Ya da üniversite hastaneleri... Üniversite hastanelerine biz özel sektör hastanelerine verdiğimiz para kadar para vermiyoruz; yüzde 195 SUT fiyatlarının üzerinde para veriyoruz özel hastanelere, üniversite hastanesine para vermiyoruz. Oradaki döner sermayeler çalışmıyor ve ondan sonra bu devlet üniversiteleri sıkıntıda, Hacettepe gibi köklü kuruluşlar sıkıntıda, borç içerisinde, "Efendim, Hacettepe arsalarını satsın, taşınmazlarını satsın borcunu ödesin." diyoruz. Ya, özel sektör hastanesi kadar değer vermediğimiz vakıf hastanelerine veya devlet hastanelerine bu yapılacak şey midir, doğru mudur bu yaptığımız? Yılların kurumlarını biz yok ediyoruz ve burada gecenin bu saatlerine kadar, bu mübarek ramazan ayında -iki aydan beri, biz bir taraftan da Plan ve Bütçe Komisyonunda çalıştık- devleti tahrip ediyoruz yani yaptığımız işe bakar mısınız? Bu kadar bu gerginlik içerisinde yaptığımız işlere bakar mısınız? Buna birçok örnek verebilirim. Ayrıca toplumun da çok büyük beklentileri var.
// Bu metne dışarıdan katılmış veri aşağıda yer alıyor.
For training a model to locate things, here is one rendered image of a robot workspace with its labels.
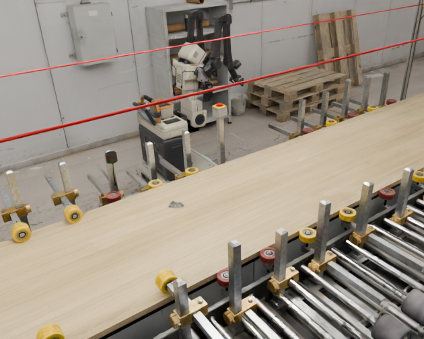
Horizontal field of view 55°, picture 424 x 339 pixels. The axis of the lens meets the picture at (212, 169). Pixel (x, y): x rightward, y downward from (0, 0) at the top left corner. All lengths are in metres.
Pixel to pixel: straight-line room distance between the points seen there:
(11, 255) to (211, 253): 0.91
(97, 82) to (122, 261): 3.44
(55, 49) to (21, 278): 3.30
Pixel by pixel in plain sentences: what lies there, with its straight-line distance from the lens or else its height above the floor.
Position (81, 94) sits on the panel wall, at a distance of 5.01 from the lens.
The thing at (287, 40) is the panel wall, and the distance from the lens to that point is 6.59.
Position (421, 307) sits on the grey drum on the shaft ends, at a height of 0.84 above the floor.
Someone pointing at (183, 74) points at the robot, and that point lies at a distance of 3.61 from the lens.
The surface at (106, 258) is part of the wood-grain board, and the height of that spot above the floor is 0.90.
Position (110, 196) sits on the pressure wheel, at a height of 0.90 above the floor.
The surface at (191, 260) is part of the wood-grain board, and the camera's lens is 1.80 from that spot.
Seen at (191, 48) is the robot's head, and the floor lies 1.36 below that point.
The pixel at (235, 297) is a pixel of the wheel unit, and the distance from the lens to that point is 1.61.
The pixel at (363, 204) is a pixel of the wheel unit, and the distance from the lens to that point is 1.98.
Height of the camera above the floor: 2.07
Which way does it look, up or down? 28 degrees down
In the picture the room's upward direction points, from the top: 3 degrees counter-clockwise
(Mikrofon otomatik cihaz tarafından kapatıldı)

BÜLENT KUŞOĞLU (Devamla) - Değerli arkadaşlar, ünlü Astronom Laplace'ın 78 yaşında ölmeden önce söylediği şu sözü...

BAŞKAN - Teşekkür ederim Sayın Kuşoğlu.

BÜLENT KUŞOĞLU (Devamla) - Sayın Başkanım, bitireyim.

BAŞKAN - Elimde olsa, tabii ki.

BÜLENT KUŞOĞLU (Devamla) - "Bildiklerimiz hiçbir şey, bilmediklerimiz muazzam." demiş. Bizim de bu torbadaki yaptıklarımız hiçbir şey, yapmadıklarımız muazzam. Yapmadıklarımızla çok büyük sıkıntılar getirdik. Bunu bilmemiz lazım. Çok iyi değerlendirmemiz lazım.